Une chose est acquise : le hiatus entre les prévisions du Gouvernement et celles de la Banque de France.

S'agissant de la croissance du PIB, le Budget retient le chiffre de +1% ce qui ne se retrouve pas chez la quasi-totalité des économistes.

Le hiatus Gvt / BdF tient au fait que celle-ci fait varier la croissance estimée entre +0,8% et une baisse de -0,5%. Il est peu fréquent, s'agissant de la croissance, que la Banque de France dévoile un tel écart. Il faut lire l'obligation de prudence cumulée à l'obligation de sincérité.

Le dernier trimestre 2022 pourrait déjà être porteur de nouvelles sombres et je maintiens mon analyse préalablement exposée concernant la récession de 2023 qui va se déployer dans un contexte parlementaire tendu.

Dans " La Réforme de l'État " publié en 1934 par André Tardieu, ce fin praticien de l'exécutif avait émis une proposition choc.
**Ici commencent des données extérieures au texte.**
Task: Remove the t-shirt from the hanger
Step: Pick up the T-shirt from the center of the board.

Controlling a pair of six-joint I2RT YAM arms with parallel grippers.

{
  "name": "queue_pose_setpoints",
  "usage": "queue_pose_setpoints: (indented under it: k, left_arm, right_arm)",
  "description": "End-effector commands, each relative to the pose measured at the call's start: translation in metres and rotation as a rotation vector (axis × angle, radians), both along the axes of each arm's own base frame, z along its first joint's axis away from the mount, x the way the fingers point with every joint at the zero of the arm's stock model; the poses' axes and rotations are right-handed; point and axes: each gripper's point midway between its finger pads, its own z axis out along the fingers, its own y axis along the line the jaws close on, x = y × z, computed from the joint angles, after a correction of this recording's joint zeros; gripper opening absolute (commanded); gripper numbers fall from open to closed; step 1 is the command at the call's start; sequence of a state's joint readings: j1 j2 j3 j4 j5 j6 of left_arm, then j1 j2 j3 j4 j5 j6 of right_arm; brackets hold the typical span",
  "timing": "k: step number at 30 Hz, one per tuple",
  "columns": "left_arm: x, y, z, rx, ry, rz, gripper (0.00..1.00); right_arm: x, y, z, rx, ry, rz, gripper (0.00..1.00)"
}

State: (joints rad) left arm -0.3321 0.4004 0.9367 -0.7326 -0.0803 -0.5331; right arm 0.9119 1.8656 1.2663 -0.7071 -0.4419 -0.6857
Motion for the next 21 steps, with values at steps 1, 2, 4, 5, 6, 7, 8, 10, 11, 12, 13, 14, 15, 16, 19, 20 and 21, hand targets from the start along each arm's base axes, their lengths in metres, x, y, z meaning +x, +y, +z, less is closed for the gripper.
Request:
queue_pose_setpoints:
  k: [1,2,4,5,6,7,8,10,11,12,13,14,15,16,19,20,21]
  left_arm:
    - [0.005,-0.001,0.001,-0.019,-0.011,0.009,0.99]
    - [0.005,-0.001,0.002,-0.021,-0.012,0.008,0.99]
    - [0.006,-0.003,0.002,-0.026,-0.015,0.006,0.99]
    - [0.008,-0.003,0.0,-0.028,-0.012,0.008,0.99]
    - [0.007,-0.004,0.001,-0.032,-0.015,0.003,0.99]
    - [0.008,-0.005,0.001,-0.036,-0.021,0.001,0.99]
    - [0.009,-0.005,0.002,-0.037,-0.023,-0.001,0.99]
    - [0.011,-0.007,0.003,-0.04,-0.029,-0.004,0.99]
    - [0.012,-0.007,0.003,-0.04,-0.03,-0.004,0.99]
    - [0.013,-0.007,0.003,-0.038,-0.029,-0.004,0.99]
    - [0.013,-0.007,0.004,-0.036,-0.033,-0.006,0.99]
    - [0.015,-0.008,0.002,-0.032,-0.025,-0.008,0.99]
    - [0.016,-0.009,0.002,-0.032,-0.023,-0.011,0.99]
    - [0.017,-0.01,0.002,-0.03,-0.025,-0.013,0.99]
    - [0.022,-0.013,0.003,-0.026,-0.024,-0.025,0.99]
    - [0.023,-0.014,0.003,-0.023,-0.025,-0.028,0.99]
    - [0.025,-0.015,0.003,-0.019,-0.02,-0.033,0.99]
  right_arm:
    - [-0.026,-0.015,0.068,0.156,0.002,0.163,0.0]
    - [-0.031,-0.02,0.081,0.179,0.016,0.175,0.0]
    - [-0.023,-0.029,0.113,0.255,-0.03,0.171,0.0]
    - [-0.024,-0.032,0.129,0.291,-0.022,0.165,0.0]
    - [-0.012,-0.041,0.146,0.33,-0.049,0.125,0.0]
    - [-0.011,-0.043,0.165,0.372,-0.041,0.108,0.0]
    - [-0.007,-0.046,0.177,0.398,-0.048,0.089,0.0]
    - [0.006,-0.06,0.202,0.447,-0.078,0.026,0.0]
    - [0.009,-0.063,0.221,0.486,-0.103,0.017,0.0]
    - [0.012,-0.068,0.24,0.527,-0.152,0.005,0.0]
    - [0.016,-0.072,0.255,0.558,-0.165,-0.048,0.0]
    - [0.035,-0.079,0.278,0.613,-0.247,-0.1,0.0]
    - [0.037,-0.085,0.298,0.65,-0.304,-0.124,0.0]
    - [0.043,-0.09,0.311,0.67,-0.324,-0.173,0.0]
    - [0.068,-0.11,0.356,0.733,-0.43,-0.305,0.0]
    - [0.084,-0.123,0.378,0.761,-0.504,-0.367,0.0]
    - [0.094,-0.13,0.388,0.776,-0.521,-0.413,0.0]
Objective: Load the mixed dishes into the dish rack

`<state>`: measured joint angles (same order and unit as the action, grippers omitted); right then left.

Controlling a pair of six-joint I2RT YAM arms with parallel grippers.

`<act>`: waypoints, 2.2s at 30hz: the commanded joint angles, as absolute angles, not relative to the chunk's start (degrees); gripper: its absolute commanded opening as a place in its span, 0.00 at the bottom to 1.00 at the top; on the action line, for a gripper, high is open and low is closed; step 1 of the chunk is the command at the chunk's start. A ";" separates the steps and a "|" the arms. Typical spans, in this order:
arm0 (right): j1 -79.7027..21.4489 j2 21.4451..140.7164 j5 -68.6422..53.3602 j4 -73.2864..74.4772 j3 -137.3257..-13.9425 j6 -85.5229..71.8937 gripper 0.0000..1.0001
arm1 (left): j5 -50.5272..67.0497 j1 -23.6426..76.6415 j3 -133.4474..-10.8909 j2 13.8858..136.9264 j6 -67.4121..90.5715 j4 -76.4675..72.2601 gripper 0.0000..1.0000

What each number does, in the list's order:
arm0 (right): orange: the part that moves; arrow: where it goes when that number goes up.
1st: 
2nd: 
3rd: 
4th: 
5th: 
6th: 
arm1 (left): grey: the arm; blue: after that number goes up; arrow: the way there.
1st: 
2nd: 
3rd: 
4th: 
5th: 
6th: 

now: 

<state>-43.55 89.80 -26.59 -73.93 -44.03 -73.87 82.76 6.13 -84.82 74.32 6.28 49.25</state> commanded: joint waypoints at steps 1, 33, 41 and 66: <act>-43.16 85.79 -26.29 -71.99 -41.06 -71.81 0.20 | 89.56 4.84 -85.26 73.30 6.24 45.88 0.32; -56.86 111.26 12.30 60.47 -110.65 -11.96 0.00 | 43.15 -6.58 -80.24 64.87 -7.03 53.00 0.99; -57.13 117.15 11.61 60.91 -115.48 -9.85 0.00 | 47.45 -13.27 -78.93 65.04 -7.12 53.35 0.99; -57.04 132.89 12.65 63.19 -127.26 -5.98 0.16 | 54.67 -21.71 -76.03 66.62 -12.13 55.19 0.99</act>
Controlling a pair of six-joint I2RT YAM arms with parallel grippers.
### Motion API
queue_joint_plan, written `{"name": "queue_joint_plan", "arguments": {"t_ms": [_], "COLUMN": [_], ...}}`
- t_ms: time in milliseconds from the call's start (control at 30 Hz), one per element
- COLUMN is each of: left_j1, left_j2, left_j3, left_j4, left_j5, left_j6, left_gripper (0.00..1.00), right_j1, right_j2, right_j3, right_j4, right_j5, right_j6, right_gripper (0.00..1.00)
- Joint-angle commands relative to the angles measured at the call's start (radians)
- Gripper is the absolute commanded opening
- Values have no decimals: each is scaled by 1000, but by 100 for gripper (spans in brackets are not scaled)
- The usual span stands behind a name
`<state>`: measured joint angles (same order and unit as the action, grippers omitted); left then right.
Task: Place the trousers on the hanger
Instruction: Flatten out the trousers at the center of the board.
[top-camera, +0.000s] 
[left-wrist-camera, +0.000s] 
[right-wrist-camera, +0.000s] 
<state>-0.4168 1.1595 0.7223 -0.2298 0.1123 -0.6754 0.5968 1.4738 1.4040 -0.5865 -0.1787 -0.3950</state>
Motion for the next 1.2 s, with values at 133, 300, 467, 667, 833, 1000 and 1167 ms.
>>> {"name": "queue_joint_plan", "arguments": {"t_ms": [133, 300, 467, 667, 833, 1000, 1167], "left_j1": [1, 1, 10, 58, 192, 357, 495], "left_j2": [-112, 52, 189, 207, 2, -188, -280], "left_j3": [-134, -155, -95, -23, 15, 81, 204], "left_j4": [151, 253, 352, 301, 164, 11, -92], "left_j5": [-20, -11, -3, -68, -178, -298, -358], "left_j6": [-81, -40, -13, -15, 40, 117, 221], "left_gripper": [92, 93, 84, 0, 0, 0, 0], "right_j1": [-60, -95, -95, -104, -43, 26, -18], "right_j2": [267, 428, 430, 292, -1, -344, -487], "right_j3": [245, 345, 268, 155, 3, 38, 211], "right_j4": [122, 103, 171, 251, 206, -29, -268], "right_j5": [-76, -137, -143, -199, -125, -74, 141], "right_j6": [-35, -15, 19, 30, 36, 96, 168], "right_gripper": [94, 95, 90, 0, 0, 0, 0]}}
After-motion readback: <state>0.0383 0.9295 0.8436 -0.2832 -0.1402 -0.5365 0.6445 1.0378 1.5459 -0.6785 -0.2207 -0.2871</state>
Celle consistant en la perte du droit d'initiative des dépenses publiques pour le Parlement.

La classe politique avait repoussé cette idée mais il est instructif de lire l'article 40 de la Constitution de la Vème République qui va, dans les semaines à venir, être fortement sollicité afin de contenir la dépense publique.

Article 40 : " Les propositions et amendements formulés par les membres du Parlement ne sont pas recevables lorsque leur adoption aurait pour conséquence soit une diminution des ressources publiques, soit la création ou l'aggravation d'une charge publique. "

Sans même évoquer l'article 49-3 dont la forte probabilité d'emploi rend le document budgétaire d'autant plus incertain que le Gouvernement croit avoir, en apparence, les mains libres.

Autrement dit, si le ministre Attal et bien entendu Bruno Le Maire sont convaincus, chacun selon leur mode raisonnement, que tout finira en 49-3, alors ils peuvent se sentir délier – pour ne pas dire délivrer – des contraintes de la discussion budgétaire tant au Palais-Bourbon qu'au Sénat.

Tenir le cadenas final peut ouvrir un champ de tentations autoritaires loin de l'usage de la discussion budgétaire et de son art si spécifique.